Artık cuál'ün İspanyolca içindeki anlamı hakkında daha fazla bilgi sahibi olduğunuza göre, seçilen örnekler aracılığıyla bunların nasıl kullanılacağını ve nasıl yapılacağını öğrenebilirsiniz. onları okuyun. Ve önerdiğimiz ilgili kelimeleri öğrenmeyi unutmayın. Web sitemiz sürekli olarak yeni kelimeler ve yeni örneklerle güncellenmektedir, böylece bilmediğiniz diğer kelimelerin anlamlarını İspanyolca içinde arayabilirsiniz.

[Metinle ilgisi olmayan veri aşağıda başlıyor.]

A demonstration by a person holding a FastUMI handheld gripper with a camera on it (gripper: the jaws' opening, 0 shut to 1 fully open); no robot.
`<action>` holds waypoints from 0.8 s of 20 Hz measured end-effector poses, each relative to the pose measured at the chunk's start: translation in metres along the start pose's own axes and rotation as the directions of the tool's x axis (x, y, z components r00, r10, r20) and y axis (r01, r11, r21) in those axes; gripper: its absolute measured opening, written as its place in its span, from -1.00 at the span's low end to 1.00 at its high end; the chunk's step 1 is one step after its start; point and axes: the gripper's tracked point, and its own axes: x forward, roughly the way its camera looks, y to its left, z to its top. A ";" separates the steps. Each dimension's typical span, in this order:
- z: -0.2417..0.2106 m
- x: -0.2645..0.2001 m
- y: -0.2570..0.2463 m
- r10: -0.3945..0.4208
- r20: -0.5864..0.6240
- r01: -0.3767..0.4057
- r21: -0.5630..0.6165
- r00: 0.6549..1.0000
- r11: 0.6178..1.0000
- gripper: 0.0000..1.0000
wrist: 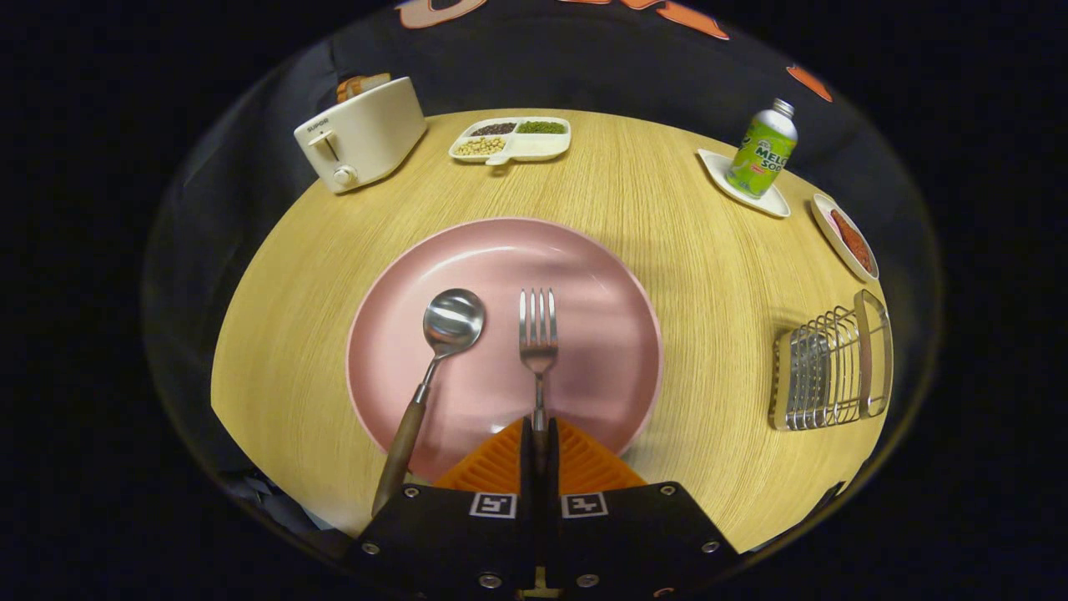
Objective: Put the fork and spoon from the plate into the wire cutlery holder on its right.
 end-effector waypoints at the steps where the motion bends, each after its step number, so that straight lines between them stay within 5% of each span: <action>1: 0.005 -0.005 -0.001 -0.004 0.020 0.004 0.017 1.000 1.000 -0.90; 6: 0.035 -0.045 -0.018 -0.070 0.166 0.054 0.101 0.984 0.993 -0.90; 16: 0.087 -0.178 -0.120 -0.226 0.425 0.150 0.206 0.876 0.967 -0.91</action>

İspanyolca hakkında bilginiz var mı

İspanyolca (español), Castilla olarak da bilinir, Roman dillerinin İber-Romantik grubunun bir dilidir ve bazı kaynaklara göre dünyanın en yaygın 4. dilidir, diğerleri ise onu listeler. en yaygın 2. veya 3. dil olarak. Yaklaşık 352 milyon kişinin ana dilidir ve konuşmacılarını dil olarak eklerken 417 milyon kişi tarafından konuşulmaktadır. alt (1999'da tahmin edilmektedir) İspanyolca ve Portekizce çok benzer gramer ve kelime hazinesi; bu iki dilin benzer kelime dağarcığının sayısı %89'a kadar çıkmaktadır.İspanyolca dünya çapında 20 ülkenin ana dilidir.İspanyolcayı konuşan toplam kişi sayısının 470 ile 500 milyon arasında olduğu tahmin edilmektedir. ana dili konuşanların sayısına göre dünyada en çok konuşulan ikinci dil.